Verónica vive sola con Lolita en la parte alta de la ciudad. Todos sus muebles encajaron perfectamente en el camión de mudanzas que la trajo desde el mar: ni muy apretados, ni muy holgados. Verónica tiene exactamente diez muebles. Uno, dos, tres, cuatro, cinco, seis, siete, ocho, nueve, diez. Son una cama grande, una mesa de cocina, cuatro sillas, un sofá de cuero blanco, una mesita de té, una mesita de noche, y un tocador de madera. En el tocador guarda sus medicinas y sus braguitas, todas blancas, todas de cien por cien algodón.

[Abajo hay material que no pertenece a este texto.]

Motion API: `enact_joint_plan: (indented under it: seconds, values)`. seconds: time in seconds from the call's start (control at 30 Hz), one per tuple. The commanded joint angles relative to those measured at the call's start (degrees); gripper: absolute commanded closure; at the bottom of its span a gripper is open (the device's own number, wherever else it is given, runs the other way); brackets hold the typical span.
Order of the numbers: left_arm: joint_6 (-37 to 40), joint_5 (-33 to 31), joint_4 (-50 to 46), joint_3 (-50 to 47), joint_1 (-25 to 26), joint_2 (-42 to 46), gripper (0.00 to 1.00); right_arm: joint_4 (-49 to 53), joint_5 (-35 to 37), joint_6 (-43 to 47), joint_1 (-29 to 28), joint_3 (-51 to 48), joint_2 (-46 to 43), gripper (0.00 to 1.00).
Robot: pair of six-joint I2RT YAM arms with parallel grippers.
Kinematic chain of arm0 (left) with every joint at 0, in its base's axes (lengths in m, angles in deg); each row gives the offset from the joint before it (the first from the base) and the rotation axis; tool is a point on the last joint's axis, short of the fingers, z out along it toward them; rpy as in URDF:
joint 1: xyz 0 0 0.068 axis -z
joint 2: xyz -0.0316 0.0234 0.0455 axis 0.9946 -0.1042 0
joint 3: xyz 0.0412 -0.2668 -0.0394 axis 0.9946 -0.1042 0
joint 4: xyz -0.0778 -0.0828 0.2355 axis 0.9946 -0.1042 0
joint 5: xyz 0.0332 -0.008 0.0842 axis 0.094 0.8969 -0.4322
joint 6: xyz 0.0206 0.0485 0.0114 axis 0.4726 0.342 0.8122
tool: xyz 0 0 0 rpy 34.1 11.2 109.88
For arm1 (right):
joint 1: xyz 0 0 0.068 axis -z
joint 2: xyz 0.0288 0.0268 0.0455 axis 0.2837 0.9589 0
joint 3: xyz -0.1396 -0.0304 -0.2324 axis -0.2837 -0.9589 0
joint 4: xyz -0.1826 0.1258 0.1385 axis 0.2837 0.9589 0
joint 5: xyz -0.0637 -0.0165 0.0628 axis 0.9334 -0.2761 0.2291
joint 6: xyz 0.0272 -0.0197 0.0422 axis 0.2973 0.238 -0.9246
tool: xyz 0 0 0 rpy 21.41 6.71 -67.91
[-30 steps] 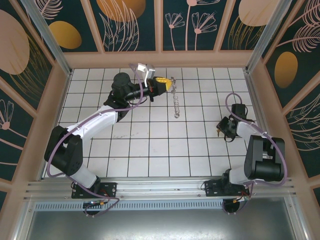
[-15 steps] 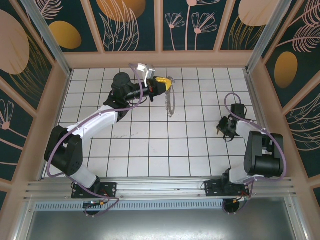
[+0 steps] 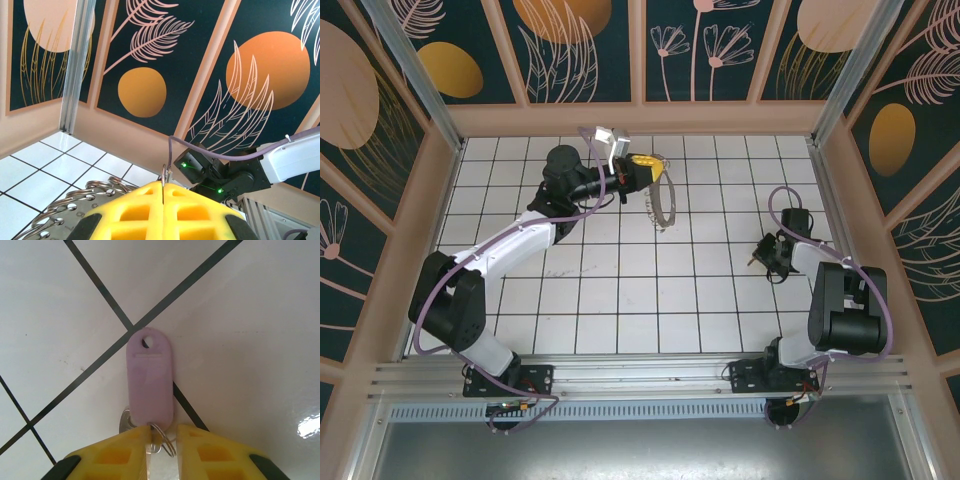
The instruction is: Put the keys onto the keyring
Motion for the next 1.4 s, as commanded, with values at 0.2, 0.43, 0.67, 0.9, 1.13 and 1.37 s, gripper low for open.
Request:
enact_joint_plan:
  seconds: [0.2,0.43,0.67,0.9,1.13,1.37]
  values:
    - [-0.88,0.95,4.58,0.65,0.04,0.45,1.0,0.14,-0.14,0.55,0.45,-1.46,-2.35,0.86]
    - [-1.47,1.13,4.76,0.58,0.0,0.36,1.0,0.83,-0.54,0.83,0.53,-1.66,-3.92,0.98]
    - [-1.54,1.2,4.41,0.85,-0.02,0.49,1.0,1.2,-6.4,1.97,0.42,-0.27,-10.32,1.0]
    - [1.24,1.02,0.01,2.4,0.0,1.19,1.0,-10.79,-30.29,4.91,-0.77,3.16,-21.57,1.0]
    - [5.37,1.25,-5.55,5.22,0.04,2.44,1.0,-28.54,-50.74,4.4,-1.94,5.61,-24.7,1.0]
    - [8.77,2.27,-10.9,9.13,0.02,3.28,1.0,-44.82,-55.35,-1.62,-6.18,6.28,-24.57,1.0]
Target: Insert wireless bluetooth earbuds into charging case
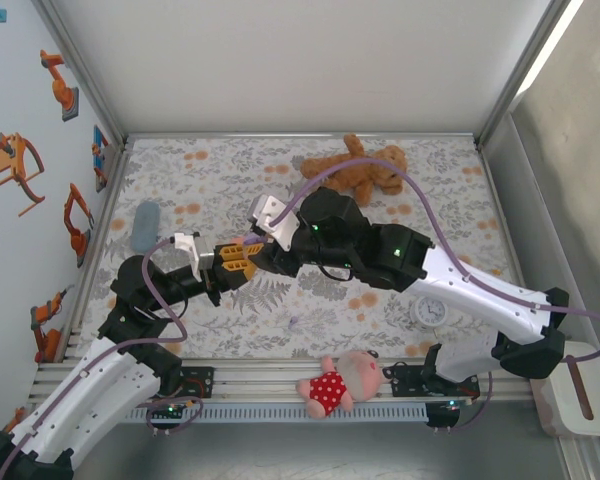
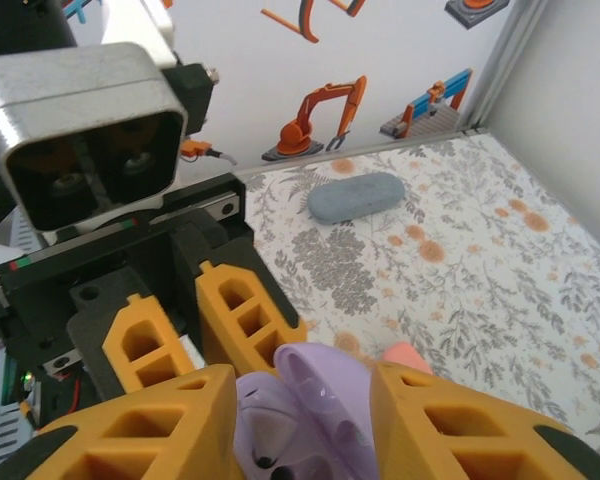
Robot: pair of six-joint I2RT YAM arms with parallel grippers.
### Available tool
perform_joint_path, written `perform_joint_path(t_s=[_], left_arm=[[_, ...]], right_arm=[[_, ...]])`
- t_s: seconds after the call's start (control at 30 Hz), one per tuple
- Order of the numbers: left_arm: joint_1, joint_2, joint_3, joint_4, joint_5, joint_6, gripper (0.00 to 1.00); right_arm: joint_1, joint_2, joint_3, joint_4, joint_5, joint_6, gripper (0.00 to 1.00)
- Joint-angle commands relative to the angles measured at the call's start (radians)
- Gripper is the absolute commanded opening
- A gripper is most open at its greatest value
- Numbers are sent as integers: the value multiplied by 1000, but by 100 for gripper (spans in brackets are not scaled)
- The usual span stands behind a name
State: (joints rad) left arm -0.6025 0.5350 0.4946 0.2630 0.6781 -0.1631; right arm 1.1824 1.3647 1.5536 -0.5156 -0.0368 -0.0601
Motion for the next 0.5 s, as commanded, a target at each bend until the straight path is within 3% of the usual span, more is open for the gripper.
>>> perform_joint_path(t_s=[0.0,0.13,0.47], left_arm=[[-7,-14,-6,22,18,5,1],[-8,-22,-9,15,17,5,1],[-10,-41,-11,9,18,2,1]], right_arm=[[2,-37,37,13,63,35,43],[0,-67,19,26,97,60,52],[-13,-119,-39,1,182,77,57]])
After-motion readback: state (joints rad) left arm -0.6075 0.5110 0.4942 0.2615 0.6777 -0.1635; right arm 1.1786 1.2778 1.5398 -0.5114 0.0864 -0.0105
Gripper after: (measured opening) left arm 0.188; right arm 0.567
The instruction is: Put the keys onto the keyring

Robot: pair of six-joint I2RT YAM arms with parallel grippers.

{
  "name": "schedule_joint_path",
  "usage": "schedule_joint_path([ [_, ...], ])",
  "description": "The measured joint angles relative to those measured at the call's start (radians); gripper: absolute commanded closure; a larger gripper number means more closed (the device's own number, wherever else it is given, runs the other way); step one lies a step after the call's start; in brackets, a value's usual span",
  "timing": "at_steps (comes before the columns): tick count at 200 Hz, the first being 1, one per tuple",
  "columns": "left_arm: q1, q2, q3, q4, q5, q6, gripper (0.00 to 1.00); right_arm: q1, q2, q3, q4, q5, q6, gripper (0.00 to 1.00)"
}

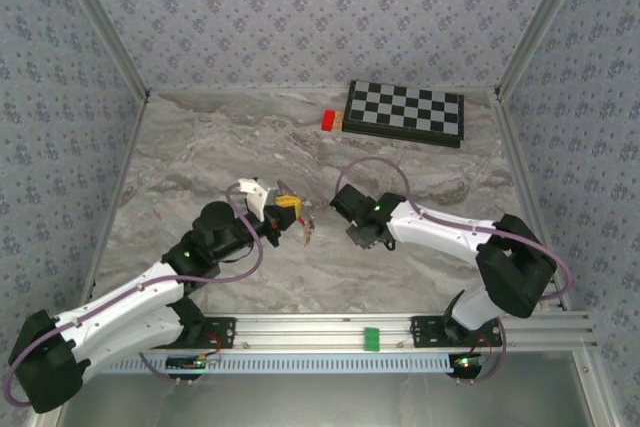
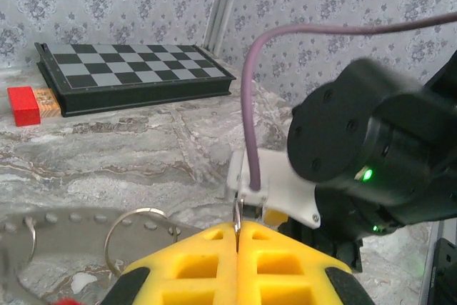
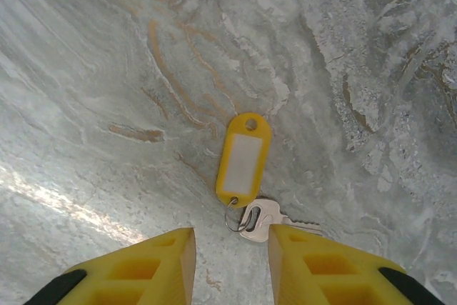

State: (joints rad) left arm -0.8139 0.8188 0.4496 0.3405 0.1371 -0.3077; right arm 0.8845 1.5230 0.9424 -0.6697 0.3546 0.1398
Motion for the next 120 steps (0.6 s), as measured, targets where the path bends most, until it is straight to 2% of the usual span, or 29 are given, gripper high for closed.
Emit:
schedule_joint_path([
  [47, 0.0, -0.007, 0.0, -0.003, 0.0, 0.0, 1.0, 0.043, 0.109, 0.003, -0.057, 0.052, -0.003, 0.69],
  [120, -0.001, -0.038, 0.0, -0.008, -0.008, -0.003, 1.0, 0.013, 0.153, 0.01, -0.064, 0.061, -0.005, 0.72],
])
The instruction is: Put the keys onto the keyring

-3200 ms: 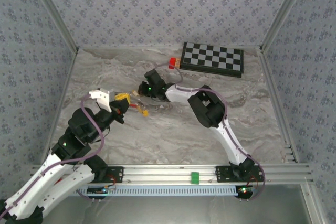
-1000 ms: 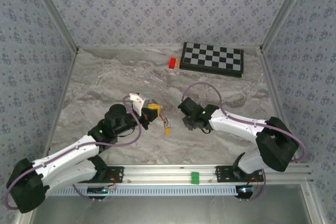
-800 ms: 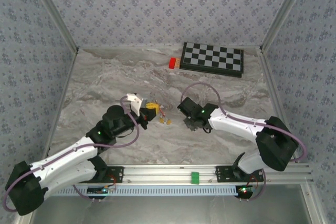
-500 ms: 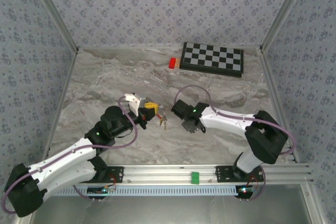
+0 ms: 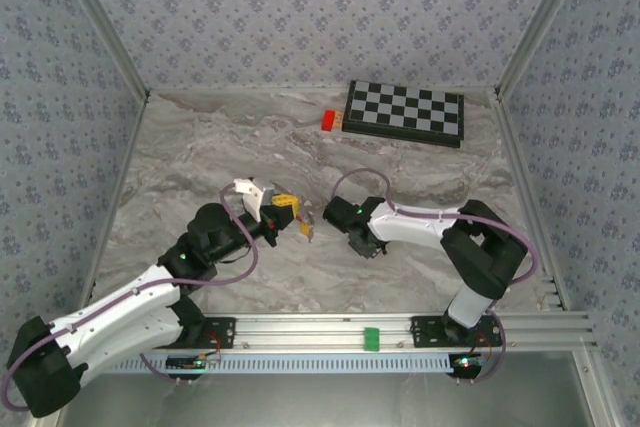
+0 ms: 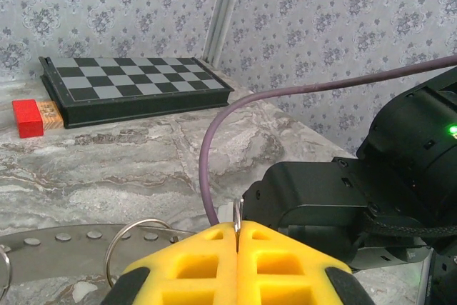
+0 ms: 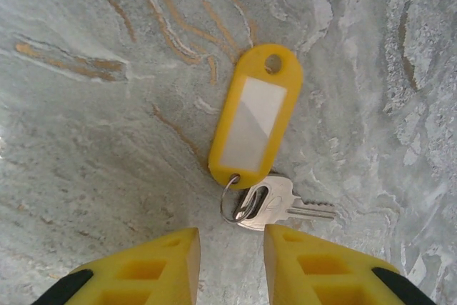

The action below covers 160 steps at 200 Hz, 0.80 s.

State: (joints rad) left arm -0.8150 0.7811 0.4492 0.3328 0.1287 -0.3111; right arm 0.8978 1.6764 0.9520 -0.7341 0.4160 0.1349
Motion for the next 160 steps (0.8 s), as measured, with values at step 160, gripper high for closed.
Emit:
schedule_joint_path([
  [160, -0.005, -0.001, 0.0, -0.001, -0.003, -0.004, 1.0, -0.042, 0.075, 0.051, -0.005, -0.004, -0.038, 0.84],
])
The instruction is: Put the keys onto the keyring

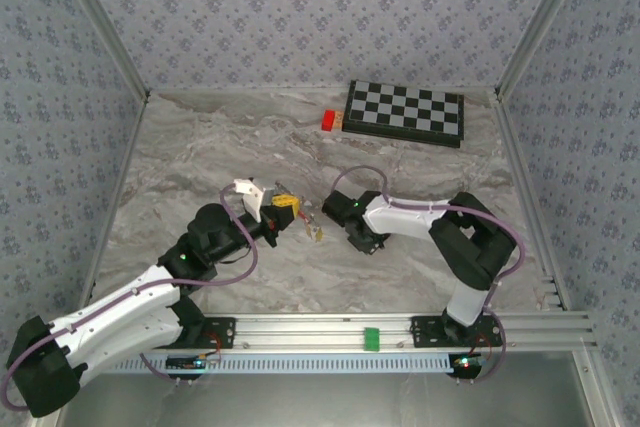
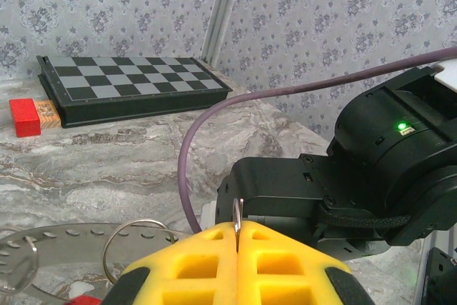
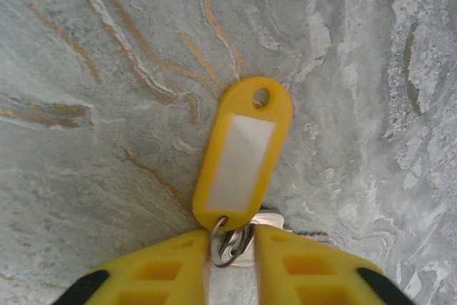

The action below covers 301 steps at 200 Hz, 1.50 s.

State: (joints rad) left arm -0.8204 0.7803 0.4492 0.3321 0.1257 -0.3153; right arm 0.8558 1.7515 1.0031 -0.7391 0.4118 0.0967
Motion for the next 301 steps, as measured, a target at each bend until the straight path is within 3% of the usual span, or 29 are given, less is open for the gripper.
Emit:
schedule_joint_path([
  [29, -0.001, 0.0, 0.0, -0.003, 0.0, 0.0, 1.0, 0.0, 0.008, 0.01, -0.003, 0.011, -0.005, 1.0],
  [74, -0.001, 0.0, 0.0, -0.017, 0.0, 0.0, 1.0, 0.012, -0.014, 0.009, 0.003, 0.009, -0.001, 1.0],
  [114, -0.001, 0.0, 0.0, -0.017, 0.0, 0.0, 1.0, 0.018, -0.132, 0.009, -0.016, -0.035, 0.019, 1.0],
  [182, -0.001, 0.0, 0.0, -0.017, 0.0, 0.0, 1.0, -0.041, -0.312, 0.01, -0.034, -0.303, 0.074, 1.0],
  [249, -0.001, 0.0, 0.0, -0.017, 0.0, 0.0, 1.0, -0.117, -0.173, 0.039, -0.072, -0.496, 0.205, 1.0],
  [301, -0.011, -0.002, 0.0, -0.018, 0.001, 0.0, 1.0, -0.158, -0.097, 0.087, -0.138, -0.519, 0.261, 1.0],
])
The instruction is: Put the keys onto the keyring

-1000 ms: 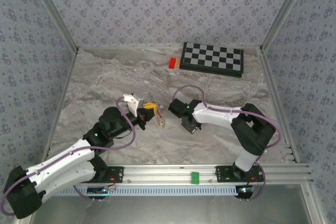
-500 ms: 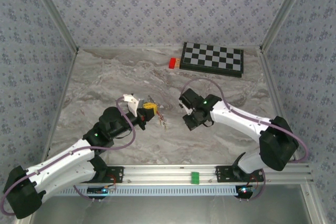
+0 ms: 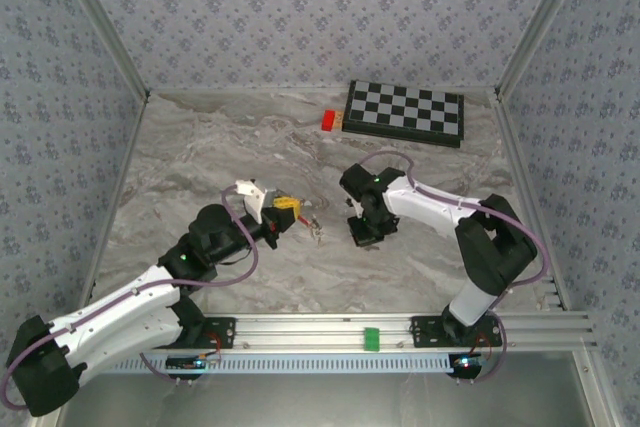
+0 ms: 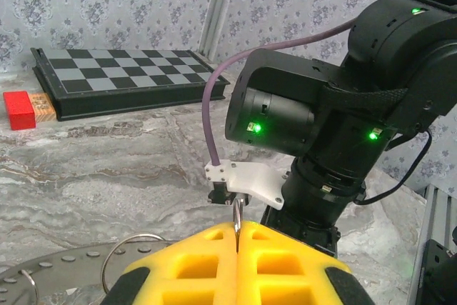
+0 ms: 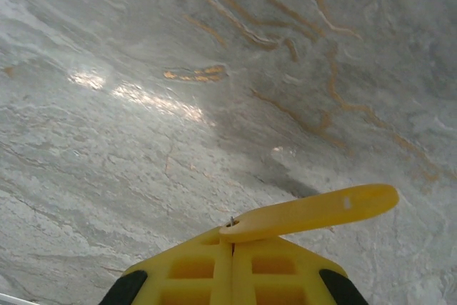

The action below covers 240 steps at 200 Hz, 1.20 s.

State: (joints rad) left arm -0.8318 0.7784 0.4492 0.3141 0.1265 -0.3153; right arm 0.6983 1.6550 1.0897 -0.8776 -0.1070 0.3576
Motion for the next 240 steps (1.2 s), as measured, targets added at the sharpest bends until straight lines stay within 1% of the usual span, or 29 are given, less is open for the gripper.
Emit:
schedule_joint_path([
  [41, -0.002, -0.006, 0.0, 0.0, 0.0, 0.0, 1.0, -0.042, 0.053, 0.021, -0.014, -0.005, 0.005, 1.0],
  [96, -0.004, -0.013, 0.0, 0.0, 0.0, 0.0, 1.0, -0.072, 0.128, 0.028, -0.011, -0.008, 0.005, 1.0],
  [104, -0.005, -0.013, 0.0, 0.0, 0.0, 0.0, 1.0, -0.078, 0.133, 0.029, -0.008, -0.011, 0.005, 0.94],
  [111, -0.006, -0.013, 0.0, 0.0, 0.0, 0.0, 1.0, -0.083, 0.135, 0.029, -0.005, -0.013, 0.005, 0.87],
  [116, -0.006, -0.013, 0.0, 0.0, 0.0, 0.0, 1.0, -0.086, 0.136, 0.029, -0.003, -0.014, 0.008, 0.84],
  [151, -0.008, -0.013, 0.0, 0.0, 0.0, 0.0, 1.0, -0.106, 0.136, 0.029, 0.021, -0.024, 0.011, 0.75],
  [160, -0.008, -0.013, 0.0, 0.0, 0.0, 0.0, 1.0, -0.11, 0.134, 0.029, 0.027, -0.025, 0.012, 0.68],
  [162, -0.008, -0.013, 0.0, 0.0, 0.0, 0.0, 1.0, -0.111, 0.132, 0.029, 0.029, -0.025, 0.013, 0.64],
  [166, -0.008, -0.013, 0.0, 0.0, 0.0, 0.0, 1.0, -0.113, 0.128, 0.028, 0.035, -0.025, 0.009, 0.6],
  [175, -0.008, -0.013, 0.0, 0.0, 0.0, 0.0, 1.0, -0.114, 0.108, 0.021, 0.053, -0.022, 0.006, 0.55],
  [188, -0.008, -0.013, 0.0, 0.0, 0.0, 0.0, 1.0, -0.116, 0.058, 0.004, 0.08, -0.016, -0.005, 0.51],
  [222, -0.008, -0.012, 0.0, 0.0, 0.0, 0.0, 1.0, -0.112, -0.148, -0.082, 0.162, 0.024, -0.022, 0.53],
  [240, -0.008, -0.011, 0.0, 0.0, 0.0, 0.0, 1.0, -0.106, -0.235, -0.13, 0.207, 0.049, -0.03, 0.56],
])
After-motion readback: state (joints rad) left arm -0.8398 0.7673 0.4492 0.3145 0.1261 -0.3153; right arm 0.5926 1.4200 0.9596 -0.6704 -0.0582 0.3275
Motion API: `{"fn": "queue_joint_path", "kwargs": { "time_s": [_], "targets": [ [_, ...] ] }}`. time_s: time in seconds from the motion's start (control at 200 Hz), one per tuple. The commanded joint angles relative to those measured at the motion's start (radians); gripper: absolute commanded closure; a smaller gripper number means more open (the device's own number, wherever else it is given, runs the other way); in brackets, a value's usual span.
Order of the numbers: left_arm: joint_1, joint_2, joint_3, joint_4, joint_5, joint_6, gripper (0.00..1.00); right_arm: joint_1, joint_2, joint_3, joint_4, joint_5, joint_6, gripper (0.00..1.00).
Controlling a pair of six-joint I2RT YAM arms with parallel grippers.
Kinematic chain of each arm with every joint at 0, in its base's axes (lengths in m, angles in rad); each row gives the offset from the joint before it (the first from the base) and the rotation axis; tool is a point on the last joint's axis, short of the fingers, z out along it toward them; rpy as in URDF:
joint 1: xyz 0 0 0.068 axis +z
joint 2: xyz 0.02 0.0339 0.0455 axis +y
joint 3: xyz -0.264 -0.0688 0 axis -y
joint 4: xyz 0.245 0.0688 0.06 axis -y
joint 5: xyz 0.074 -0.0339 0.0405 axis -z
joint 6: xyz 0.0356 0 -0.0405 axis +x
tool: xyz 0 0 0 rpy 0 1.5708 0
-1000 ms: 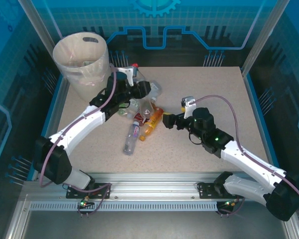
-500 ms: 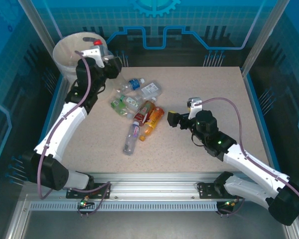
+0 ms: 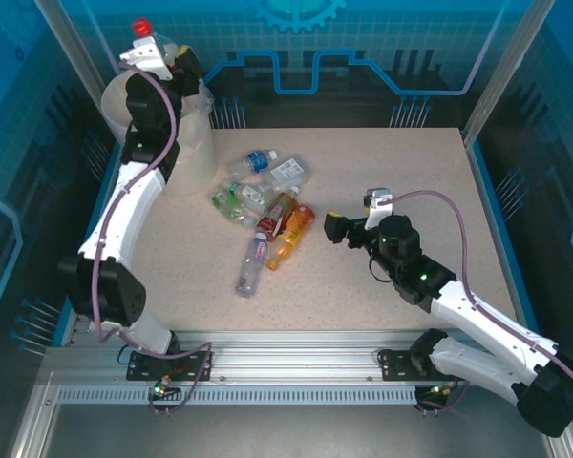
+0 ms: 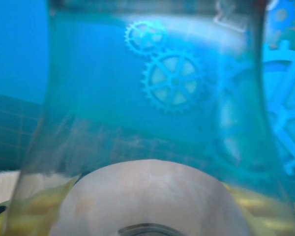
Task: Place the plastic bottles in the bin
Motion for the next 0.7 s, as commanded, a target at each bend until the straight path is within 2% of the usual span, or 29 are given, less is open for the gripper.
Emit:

Verónica ve el mar desde su ventana. También desde la piscina de la azotea, donde nada tres veces por semana. A Verónica le parece muy conveniente tener piscina en casa, para poder cambiarse de ropa rápidamente. Antes, con David, cuando se bañaban durante horas en el mar y después cenaban en algún restaurante de la playa, pasaban mucho tiempo mojados. Verónica todavía va a al mar cinco días por semana. Su trabajo está a siete paradas de tranvía. Una, dos, tres, cuatro, cinco, seis, siete, por la mañana, una, dos, tres, cuatro, cinco, seis, siete, por la tarde.

Ahora que Verónica vive alejada del bullicio, tiene más tiempo para escribir. Lo que mejor funciona es el “método pomodoro”. En su bullet journal, Verónica apunta con circulitos verdes los intervalos de veinticinco minutos durante los que escribe sin distracciones. También anota las veces que nada (una, dos, tres, por semana) con un cuadradito azul. Desde que Lolita fue diagnosticada de diabetes, Verónica debe inyectarle insulina dos veces (una, dos) al día, cada doce horas. Verónica registra las inyecciones con palitos rojos. Antes de dormir, Verónica toma un cuarto de pastilla de Orfidal, aunque no lo apunta. Hace unos días, Verónica soñó con dos hermanos gemelos que quitaban el gotelé e instalaban cortinas de terciopelo negro que Lolita y Verónica usaban como hamacas.

Un día Verónica llega a casa y Lolita no se mueve. Verónica la intenta despertar y, cuando no lo consigue, la mete en el trasportín. Antes de salir para el veterinario, Verónica va al baño y ve una mancha roja en sus braguitas blancas, pero no tiene tiempo de cambiarse. Cinco paradas de tranvía. Una, dos, tres, cuatro, cinco, “no hay nada que hacer”, una, dos, tres, cuatro, cinco. Esa noche, Verónica toma una pastilla entera de Orfidal y aun así ve en números rojos las dos cuarenta, las tres veintitrés, las cuatro treinta, y las cinco cero tres. A las cinco veintitrés se levanta y comprueba en su diario que todas las rayitas rojas están ahí.

Inexplicablemente, los mismos diez muebles de Verónica no caben perfectamente en el camión de mudanzas. Verónica abandona el último de ellos, el tocador, en medio de la calle. Mientras la nueva Verónica de nueve muebles se aleja colina abajo, observa en el retrovisor la imagen menguante de una mujer rubia que cuenta sus pasos. Uno, dos, tr… y Verónica gira hacia la avenida, de vuelta al mar.